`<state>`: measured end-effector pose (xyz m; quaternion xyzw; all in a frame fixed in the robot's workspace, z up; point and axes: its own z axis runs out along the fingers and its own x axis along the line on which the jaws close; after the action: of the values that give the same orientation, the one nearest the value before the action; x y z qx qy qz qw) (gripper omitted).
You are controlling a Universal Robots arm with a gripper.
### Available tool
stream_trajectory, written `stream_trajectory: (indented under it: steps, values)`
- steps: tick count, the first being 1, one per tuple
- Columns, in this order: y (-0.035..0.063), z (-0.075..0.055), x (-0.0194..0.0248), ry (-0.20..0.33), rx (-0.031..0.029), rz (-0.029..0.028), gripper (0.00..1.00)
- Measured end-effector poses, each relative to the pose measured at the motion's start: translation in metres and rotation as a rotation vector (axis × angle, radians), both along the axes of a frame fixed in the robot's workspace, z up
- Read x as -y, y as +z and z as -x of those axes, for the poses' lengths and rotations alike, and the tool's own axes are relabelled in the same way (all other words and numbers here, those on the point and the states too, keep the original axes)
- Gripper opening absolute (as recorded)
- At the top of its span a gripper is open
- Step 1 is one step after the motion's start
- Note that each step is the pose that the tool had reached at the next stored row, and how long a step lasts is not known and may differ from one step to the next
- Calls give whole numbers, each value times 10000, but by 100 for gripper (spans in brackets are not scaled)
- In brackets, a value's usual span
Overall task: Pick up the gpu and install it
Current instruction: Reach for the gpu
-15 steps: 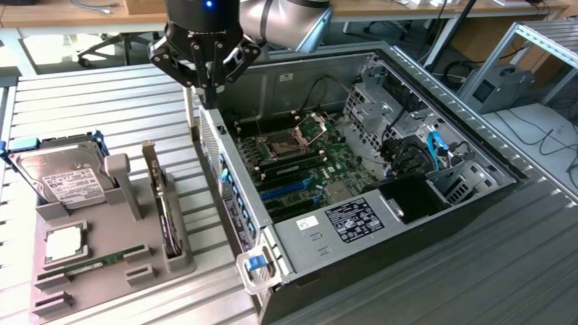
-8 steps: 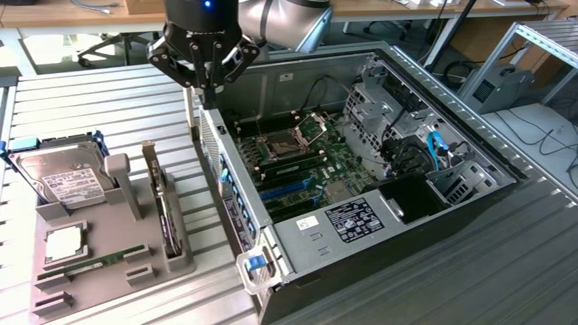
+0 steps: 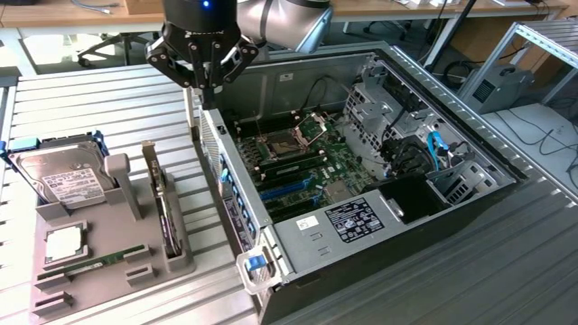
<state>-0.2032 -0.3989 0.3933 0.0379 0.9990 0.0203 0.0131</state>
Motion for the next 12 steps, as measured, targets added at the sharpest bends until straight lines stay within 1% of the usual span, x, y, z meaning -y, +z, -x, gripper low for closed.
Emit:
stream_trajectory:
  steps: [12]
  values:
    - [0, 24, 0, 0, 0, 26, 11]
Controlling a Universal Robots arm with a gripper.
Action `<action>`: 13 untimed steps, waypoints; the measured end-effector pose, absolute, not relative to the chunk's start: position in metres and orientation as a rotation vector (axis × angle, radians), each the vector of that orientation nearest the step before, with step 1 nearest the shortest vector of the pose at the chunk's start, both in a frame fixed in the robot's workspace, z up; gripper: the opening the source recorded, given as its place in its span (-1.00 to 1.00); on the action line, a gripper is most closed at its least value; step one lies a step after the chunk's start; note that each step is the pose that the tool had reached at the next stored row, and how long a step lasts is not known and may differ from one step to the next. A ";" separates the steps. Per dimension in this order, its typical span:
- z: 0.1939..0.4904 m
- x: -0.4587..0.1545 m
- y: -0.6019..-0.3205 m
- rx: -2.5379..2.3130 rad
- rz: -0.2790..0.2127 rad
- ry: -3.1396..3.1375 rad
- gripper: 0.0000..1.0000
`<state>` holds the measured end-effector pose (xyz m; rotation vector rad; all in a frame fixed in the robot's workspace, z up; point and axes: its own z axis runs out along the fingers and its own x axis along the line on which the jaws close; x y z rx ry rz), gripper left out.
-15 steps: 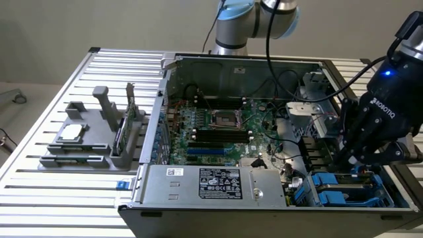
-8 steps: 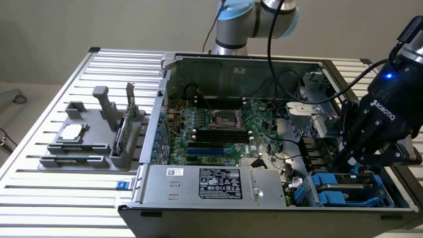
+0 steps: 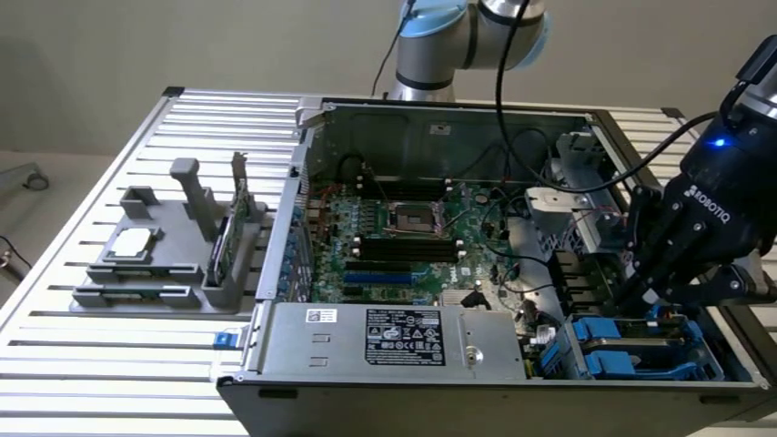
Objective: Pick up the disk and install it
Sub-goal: 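Insert the first disk wire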
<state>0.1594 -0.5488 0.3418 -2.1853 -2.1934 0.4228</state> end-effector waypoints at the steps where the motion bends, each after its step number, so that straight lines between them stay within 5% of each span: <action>1: 0.341 0.160 -0.549 -2.184 0.425 -2.192 -0.68; 13: 0.336 0.169 -0.549 -2.156 0.464 -2.173 -0.68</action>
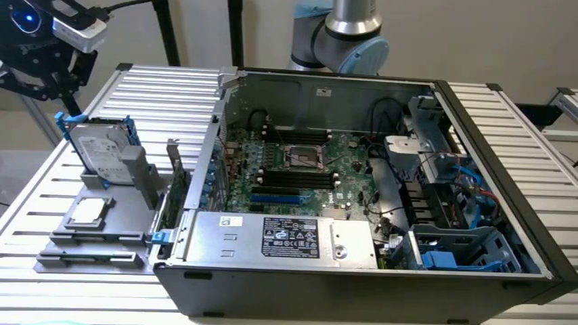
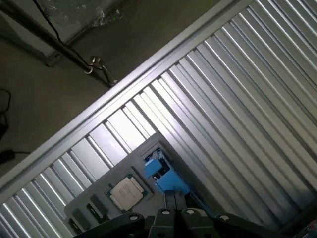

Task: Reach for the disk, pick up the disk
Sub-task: 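Pick up the disk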

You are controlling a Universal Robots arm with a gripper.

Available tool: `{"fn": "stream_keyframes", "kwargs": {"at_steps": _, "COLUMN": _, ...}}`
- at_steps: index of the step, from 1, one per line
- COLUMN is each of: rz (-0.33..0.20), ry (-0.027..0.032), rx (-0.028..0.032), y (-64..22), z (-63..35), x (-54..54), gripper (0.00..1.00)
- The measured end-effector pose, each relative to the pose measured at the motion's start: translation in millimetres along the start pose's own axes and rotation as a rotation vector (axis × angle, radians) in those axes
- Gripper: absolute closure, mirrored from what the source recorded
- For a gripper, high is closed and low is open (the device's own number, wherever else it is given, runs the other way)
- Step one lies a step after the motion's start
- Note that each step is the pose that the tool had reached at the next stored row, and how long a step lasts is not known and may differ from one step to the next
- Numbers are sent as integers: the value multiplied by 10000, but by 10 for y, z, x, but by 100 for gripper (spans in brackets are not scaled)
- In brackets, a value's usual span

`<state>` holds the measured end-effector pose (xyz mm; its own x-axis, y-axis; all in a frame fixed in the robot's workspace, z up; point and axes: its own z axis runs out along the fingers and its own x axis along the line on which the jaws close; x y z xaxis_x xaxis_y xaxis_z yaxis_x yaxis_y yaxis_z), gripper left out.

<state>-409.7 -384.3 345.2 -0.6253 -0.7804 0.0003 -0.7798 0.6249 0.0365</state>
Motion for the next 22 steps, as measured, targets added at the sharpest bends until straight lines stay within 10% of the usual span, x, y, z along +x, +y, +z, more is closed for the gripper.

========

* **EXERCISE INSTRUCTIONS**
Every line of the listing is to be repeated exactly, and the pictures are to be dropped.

* **ANSWER TO THE EXERCISE**
`<state>`: measured end-effector pose (xyz m; quaternion xyzw; all in a frame fixed in the robot's workspace, z up; point and axes: its own z axis runs out along the fingers and its own x axis along the line on which the jaws close; after the action: of the values that give the same orientation, the one nearest the value before the action; x y z qx qy qz qw) (gripper omitted).
You are controlling a Universal Robots arm with a gripper.
### Available tool
stream_trajectory, written `stream_trajectory: (indented under it: steps, values)`
- steps: tick count, the first being 1, one per tuple
- Columns, in this order: y (-0.035..0.063), z (-0.075..0.055), x (-0.0194..0.0248), ry (-0.20..0.33), rx (-0.031..0.029), rz (-0.029..0.028), gripper (0.00..1.00)
- Measured end-effector poses, each relative to the pose measured at the motion's start: translation in metres and rotation as a rotation vector (axis × angle, radians), both along the axes of a frame fixed in the robot's workspace, z up
- Read x as -y, y as +z and z as -x of those axes, for the poses' lengths and rotations alike, and the tool's own axes are relabelled in the same way (all other words and numbers here, those on the point and the states too, keep the original axes)
- Gripper opening absolute (as recorded)
- At the top of its span a gripper is open
- Step 1 is one step after the motion's start
- Note that each step is the pose that the tool had reached at the next stored row, and how long a step lasts is not known and may differ from one step to the next
- Calls give whole numbers, each value times 10000, but by 100 for gripper (spans in brackets are not scaled)
- In brackets, a value's usual span
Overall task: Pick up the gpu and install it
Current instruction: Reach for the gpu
-15 steps: 
-8 steps: 
+0 steps: 
<state>-0.2032 -0.3989 0.3933 0.0379 0.9990 0.0203 0.0131</state>
Motion for the next 12 steps, as measured, targets added at the sharpest bends until straight lines stay within 1% of the usual span, x, y, z meaning -y, +z, -x, gripper low for closed.
Emit:
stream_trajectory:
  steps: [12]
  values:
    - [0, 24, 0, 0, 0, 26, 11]
Controlling a Universal Robots arm with a gripper.
Action `<action>`: 13 untimed steps, waypoints; the measured end-effector pose, absolute, not relative to the chunk's start: position in metres and orientation as a rotation vector (axis × angle, radians), each the vector of that orientation nearest the step before, with step 1 nearest the shortest vector of the pose at the chunk's start, both in a frame fixed in the robot's workspace, z up; gripper: the opening the source recorded, given as its place in its span (-1.00 to 1.00); on the action line, a gripper is most closed at its least value; step one lies a step after the chunk's start; note that each step is the pose that the tool had reached at the next stored row, and how long a step lasts is not known and may differ from one step to the next. A ";" separates the steps. Per dimension in this order, its typical span:
- z: 0.1939..0.4904 m
- x: -0.4587..0.1545 m
- y: -0.6019..-0.3205 m
- rx: -2.5379..2.3130 rad
- rz: -0.2790..0.2127 rad
- ry: -3.1396..3.1375 rad
- gripper: 0.0000..1.0000
`<state>` holds the measured end-effector pose (xyz m; rotation vector rad; all in a frame fixed in the robot's workspace, z up; point and axes: its own z axis runs out along the fingers and its own x axis along the line on which the jaws close; x y z rx ry rz), gripper left out.
-15 steps: 
-8 steps: 
+0 steps: 
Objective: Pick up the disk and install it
Sub-goal: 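Insert the first disk wire
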<state>0.1594 -0.5488 0.3418 -2.1853 -2.1934 0.4228</state> end-effector waypoints at the steps where the motion bends, each after its step number, so that straight lines between them stay within 5% of each span: <action>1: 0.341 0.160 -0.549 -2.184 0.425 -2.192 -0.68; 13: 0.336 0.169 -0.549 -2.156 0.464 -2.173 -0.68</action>

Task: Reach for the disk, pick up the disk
Sub-task: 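Pick up the disk
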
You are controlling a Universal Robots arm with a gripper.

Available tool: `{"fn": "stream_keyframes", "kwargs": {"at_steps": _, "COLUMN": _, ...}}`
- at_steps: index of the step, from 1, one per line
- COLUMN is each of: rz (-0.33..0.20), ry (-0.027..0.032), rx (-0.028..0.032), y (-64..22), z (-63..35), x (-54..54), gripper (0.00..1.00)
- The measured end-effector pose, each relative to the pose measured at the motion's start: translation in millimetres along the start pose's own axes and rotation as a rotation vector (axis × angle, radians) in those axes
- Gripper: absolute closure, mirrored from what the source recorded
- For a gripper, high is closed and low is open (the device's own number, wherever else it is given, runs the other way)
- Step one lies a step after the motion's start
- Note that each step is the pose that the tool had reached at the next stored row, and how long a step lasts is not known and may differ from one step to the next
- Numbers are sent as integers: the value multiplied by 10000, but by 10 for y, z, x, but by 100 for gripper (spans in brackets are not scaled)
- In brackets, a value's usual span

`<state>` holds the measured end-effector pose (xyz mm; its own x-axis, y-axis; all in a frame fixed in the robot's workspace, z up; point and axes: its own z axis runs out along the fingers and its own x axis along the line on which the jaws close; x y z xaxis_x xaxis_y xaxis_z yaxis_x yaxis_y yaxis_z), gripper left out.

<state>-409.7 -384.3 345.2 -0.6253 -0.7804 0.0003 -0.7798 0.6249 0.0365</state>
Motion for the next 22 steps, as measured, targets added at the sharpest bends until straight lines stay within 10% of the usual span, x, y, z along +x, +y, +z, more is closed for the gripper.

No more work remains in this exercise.